→ **Your assignment**: Report all lines of the data below that hold the word "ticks".

─── Data records

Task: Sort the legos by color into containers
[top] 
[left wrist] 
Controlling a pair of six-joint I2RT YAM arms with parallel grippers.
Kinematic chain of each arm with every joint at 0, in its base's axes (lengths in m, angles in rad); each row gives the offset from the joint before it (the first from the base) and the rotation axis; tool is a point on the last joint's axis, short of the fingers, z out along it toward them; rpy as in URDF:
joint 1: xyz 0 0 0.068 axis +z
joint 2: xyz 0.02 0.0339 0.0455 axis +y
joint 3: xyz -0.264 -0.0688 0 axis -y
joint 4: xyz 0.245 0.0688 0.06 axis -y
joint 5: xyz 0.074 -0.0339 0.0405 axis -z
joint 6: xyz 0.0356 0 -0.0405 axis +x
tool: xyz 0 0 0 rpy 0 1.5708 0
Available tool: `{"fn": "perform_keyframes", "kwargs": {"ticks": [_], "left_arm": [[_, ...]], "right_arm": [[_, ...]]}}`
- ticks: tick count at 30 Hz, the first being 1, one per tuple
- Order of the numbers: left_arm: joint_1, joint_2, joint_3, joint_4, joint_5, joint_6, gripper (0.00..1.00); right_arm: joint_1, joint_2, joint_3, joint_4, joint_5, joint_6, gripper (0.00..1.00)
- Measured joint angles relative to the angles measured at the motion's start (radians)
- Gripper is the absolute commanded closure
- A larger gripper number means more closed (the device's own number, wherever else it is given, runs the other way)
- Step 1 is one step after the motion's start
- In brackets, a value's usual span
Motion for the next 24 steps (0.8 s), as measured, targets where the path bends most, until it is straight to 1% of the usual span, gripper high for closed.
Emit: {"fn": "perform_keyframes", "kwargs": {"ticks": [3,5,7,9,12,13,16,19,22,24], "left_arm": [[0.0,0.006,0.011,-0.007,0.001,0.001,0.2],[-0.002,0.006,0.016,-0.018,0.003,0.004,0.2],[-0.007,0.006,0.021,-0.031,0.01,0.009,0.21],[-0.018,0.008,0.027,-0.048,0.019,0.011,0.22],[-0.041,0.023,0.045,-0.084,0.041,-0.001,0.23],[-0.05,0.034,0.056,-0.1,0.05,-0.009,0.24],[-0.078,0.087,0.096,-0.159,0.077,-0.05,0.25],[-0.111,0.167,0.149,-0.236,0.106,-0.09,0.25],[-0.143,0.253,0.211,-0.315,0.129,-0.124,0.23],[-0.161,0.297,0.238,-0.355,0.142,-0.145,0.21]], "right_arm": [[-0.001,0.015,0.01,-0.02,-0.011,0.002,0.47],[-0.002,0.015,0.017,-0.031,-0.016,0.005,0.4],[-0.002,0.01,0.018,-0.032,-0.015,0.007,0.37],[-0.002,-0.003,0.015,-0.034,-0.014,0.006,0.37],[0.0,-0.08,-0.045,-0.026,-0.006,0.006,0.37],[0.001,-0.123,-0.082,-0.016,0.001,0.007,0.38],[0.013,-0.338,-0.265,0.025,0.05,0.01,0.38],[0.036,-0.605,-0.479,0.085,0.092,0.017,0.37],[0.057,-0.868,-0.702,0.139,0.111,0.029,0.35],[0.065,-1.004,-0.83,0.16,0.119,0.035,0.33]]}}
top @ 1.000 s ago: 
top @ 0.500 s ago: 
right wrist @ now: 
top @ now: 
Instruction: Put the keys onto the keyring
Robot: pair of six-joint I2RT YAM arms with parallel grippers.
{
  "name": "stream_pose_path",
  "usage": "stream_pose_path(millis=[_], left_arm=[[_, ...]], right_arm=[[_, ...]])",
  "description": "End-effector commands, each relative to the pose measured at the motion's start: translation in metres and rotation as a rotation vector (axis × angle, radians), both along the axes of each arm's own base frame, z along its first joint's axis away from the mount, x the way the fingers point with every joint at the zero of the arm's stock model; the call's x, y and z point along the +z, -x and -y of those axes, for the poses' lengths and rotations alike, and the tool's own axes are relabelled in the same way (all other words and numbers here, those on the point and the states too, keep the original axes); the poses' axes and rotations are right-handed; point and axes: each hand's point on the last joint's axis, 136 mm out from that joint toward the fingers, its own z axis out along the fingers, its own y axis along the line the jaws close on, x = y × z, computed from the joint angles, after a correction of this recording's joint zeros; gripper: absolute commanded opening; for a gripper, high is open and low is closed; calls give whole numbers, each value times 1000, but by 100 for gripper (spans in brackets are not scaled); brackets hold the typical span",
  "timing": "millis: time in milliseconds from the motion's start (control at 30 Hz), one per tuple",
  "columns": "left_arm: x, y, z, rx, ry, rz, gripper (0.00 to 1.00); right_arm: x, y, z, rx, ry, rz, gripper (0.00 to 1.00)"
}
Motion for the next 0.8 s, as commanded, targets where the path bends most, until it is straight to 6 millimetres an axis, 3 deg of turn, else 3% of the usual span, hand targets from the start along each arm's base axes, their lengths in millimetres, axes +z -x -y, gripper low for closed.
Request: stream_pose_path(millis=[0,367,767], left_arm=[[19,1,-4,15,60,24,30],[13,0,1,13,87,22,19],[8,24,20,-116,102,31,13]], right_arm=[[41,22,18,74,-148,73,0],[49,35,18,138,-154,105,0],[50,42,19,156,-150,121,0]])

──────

→ **Exercise answer**:
Available tool: `{"fn": "perform_keyframes", "kwargs": {"ticks": [_], "left_arm": [[_, ...]], "right_arm": [[_, ...]]}}`
- ticks: tick count at 30 Hz, the first being 1, one per tuple
Emit: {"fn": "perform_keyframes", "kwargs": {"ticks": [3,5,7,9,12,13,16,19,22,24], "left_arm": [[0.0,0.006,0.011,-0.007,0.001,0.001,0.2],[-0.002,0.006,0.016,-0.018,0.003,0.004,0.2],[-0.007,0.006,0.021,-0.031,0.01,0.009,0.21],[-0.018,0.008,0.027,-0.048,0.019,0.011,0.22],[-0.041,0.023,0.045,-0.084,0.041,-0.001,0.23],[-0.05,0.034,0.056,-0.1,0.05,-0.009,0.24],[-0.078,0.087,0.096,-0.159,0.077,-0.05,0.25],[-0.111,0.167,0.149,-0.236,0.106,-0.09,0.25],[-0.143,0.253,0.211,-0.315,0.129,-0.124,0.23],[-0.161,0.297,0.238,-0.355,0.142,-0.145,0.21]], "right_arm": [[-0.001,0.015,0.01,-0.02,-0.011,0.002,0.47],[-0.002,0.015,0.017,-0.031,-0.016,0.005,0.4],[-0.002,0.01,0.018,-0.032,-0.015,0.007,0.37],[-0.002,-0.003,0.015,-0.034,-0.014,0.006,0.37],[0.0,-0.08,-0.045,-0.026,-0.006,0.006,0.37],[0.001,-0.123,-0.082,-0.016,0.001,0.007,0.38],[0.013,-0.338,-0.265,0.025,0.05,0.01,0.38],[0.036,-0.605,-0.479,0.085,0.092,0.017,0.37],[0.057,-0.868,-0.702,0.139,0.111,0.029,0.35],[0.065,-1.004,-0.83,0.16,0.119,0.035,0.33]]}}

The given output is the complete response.